* [WHAT YOU HAVE TO DO]: Below are lines of data; restate word for word those running from the line containing "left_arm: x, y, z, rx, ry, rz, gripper" to the line containing "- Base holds", inclusive, and no others.

* [EXERCISE DATA]:
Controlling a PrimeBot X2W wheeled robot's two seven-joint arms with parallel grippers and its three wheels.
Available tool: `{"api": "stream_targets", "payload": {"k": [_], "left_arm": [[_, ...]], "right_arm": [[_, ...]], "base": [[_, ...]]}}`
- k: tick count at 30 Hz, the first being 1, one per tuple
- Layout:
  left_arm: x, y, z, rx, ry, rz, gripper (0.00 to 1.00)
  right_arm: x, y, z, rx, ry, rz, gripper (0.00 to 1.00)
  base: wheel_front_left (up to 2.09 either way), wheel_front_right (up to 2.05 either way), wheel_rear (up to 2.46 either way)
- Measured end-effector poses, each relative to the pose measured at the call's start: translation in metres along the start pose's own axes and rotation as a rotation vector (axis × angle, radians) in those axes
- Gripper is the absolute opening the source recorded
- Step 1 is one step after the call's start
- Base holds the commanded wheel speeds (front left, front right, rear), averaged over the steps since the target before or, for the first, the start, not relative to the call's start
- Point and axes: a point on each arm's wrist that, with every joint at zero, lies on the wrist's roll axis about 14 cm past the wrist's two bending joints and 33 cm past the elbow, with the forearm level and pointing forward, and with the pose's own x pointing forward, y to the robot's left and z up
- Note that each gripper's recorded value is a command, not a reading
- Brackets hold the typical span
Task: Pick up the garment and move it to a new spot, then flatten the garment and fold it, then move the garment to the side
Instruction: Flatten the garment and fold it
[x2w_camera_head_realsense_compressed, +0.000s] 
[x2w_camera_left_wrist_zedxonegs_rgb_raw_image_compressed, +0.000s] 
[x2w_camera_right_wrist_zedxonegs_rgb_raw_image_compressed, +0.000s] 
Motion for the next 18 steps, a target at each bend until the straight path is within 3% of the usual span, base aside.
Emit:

* [FINAL ANSWER]:
  left_arm: x, y, z, rx, ry, rz, gripper (0.00 to 1.00)
  right_arm: x, y, z, rx, ry, rz, gripper (0.00 to 1.00)
  base: wheel_front_left (up to 2.09 either way), wheel_front_right (up to 2.05 either way), wheel_rear (up to 2.46 either way)
- Measured end-effector poses, each relative to the pose measured at the call's start: translation in metres along the start pose's own axes and rotation as a rotation vector (axis × angle, radians) in those axes
- Gripper is the absolute opening the source recorded
- Step 1 is one step after the call's start
- Base holds the commanded wheel speeds (front left, front right, rear), averaged over the steps since the target before or, for the first, the start, not relative to the call's start

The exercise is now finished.